I really want to believe that we can work through this. I love him so much, and I feel I have invested so much in him and me. How fair is it to completely end it, when I know no one is perfect?

December 1, 2021

You’ve written this entry about 50xs before where he tells you everything you want to hear and there is never any real follow through.  He has no real plans to change-because you tolerate his bad behavior.  All he has to do is say the right words and you let him back in. Look at his actions,  that is where his intent lies.  If he meant any of it,  he would be the one looking for a therapist for himself- not you.

Sorry to be blunt,  but I’ve been in your place before with someone I loved who had an addiction.  They are master manipulators. The only cure to dealing with a person like this is to learn to stand on your own 2 feet and stop being afraid of being alone– then,  either they follow and get help or they don’t,  but either way you’re going to be OK.  You’re trading real love for scraps of attention at this point.

December 1, 2021

@thecriticsdarling – Thank you for being honest.

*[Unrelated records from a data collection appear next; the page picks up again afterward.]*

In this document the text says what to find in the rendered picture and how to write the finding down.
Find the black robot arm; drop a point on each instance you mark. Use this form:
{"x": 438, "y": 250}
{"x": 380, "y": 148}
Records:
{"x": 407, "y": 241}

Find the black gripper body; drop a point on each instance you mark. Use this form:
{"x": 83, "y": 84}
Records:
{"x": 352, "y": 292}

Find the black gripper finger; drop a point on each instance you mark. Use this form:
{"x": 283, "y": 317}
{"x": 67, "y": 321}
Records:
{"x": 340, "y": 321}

Thank you for telling it to me straight. I think this is what I needed to hear.

December 1, 2021

@ncumisa I say it because I wish someone had said it to me…. I don’t know if I would have listened to it either,  but I was so enmeshed in the relationship and my love for him,  I couldn’t get perspective till people were straight with me.  I hope you know I don’t say it to be unkind.

December 1, 2021

@thecriticsdarling  – I know you mean well.

But now I am stuck again. I am like a seesaw and not sure what to do.

December 1, 2021

I am in similar circumstances. Unhappy, I don’t feel loved or respected. But I have given everything to this marriage. And the kids oh the kids. I am afraid of losing them as I can’t financially provide for them since quitting my job to be a SAHM. We do everything for everyone. We are wonderwoman. But we are left empty.

December 2, 2021

@unknownexistence – so true!!

I wish I could give you advice. Is there no way you can change your lifestyle so you create a life when you are no longer so dependent on him. And will be able to afford a life for yourself and your kids, and possibly get alimony?